Talk:FMA instruction set

Page contents not supported in other languages.
From Wikipedia, the free encyclopedia

Incompatible extension sets FMA4 and FMA3[edit]

I have deleted the statement regarding the impossibility of implementing both extensions simultaneously. Either you can or you can't. Near the bottom of the article, it is stated that it "is also possible that future processors will support both forms". I have decided to get on with it by making the change.Swapshop1 (talk) 00:54, 23 April 2011 (UTC)[reply]

Misspelled name[edit]

George Woltmann should be George Woltman. --Michael Rolle 02:04, 6 October 2012 (UTC) — Preceding unsigned comment added by Mrolle (talkcontribs)

Out of date tag[edit]

An editor tagged this article with 'out of date' in June 2012, apparently concerned that we do not indicate whether future Intel processors will support the FMA4 instruction. In my opinion we have accurately stated the level of uncertainty about Intel FMA support based on the references currently in the article, so I have removed the tag. Per WP:CRYSTAL it is not up to Wikipedia to predict what Intel will do in the future. It appears that chips supporting the Haswell (microarchitecture) will be the first to support either FMA3 or FMA4. Haswell chips will not be on the market until June 2013. AMD's Piledriver chips are already available and are said to support both FMA3 and FMA4. For example see New “Bulldozer” and “Piledriver” Instructions (PDF), AMD. EdJohnston (talk) 07:55, 19 March 2013 (UTC)[reply]

AMD Zen and FMA4 support[edit]

https://sourceware.org/ml/binutils/2015-03/msg00078.html says: "TBM, FMA4, XOP, LWP: ISAs are not supported." Thus it seems that FMA4 is not supported by AMD Zen. Otherwise an explanation needs to be added. Vincent Lefèvre (talk) 23:02, 21 March 2015 (UTC)[reply]

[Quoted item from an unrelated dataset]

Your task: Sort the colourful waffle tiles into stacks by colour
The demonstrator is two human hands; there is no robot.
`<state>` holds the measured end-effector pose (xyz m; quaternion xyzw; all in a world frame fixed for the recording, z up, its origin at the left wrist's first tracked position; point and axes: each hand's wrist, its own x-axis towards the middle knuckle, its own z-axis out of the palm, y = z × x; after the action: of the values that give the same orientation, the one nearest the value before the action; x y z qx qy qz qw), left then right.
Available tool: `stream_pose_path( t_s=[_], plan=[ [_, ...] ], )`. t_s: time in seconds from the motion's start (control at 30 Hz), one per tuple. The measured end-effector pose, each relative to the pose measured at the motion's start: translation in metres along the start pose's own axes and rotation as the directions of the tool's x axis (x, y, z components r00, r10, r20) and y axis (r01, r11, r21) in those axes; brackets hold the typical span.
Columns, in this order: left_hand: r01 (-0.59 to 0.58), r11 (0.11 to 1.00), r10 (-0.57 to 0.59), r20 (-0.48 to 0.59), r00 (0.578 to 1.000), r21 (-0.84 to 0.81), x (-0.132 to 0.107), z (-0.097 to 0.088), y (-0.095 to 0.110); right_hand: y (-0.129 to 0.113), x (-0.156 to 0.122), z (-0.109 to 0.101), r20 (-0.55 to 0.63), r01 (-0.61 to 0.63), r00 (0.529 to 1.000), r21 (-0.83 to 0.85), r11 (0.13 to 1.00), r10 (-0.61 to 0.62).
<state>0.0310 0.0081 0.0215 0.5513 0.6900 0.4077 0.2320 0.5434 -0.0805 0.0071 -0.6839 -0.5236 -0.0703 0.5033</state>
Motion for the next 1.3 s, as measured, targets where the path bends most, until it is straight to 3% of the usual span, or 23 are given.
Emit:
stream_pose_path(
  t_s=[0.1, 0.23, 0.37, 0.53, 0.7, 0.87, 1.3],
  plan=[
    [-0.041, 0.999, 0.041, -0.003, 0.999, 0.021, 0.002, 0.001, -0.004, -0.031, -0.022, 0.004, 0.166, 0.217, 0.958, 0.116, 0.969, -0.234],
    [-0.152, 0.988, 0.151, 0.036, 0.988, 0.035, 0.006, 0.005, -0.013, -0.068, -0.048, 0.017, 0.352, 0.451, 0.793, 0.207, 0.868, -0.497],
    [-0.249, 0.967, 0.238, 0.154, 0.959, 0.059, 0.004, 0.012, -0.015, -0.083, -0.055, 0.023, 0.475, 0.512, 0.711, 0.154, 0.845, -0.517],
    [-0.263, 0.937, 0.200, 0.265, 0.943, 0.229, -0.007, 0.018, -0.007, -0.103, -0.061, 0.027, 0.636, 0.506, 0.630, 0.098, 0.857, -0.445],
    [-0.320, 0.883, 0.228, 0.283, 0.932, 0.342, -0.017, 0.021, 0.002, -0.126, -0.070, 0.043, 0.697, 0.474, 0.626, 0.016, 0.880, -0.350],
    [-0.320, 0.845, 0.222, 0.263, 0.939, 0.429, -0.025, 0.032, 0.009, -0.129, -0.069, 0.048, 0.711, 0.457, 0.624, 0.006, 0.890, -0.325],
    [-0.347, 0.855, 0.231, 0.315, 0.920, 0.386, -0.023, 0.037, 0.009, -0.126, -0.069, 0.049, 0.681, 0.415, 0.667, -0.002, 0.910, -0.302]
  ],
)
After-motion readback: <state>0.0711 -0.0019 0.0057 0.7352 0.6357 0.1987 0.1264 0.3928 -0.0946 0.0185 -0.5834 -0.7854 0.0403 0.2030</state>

Hi Lefevre, I made the edit and it's the first one I've made so not entirely sure what I should be doing now (wrt an explanation). The exchange does say that FMA4 has been dropped from Zen but if you check the patch they are referring to you will see that FMA4 is actually supported

Gains CpuADX|CpuRdSeed|CpuSMAP|CpuSHA|CpuXSAVEC|CpuXSAVES|CpuClflushOpt|CpuCLZERO

Loses CpuXOP|CpuLWP|CpuTBM

Please check the patch, it is there clear as day (it's the znver.patch file you want to read) — Preceding unsigned comment added by 151.228.184.222 (talk) 11:49, 23 March 2015 (UTC)[reply]

I emailed the programmer (Ganesh at AMD) about the FMA4 confusion. He said CpuFMA4 was incorrectly specified in the patch. — Preceding unsigned comment added by 202.139.145.148 (talk) 00:21, 5 June 2015 (UTC)[reply]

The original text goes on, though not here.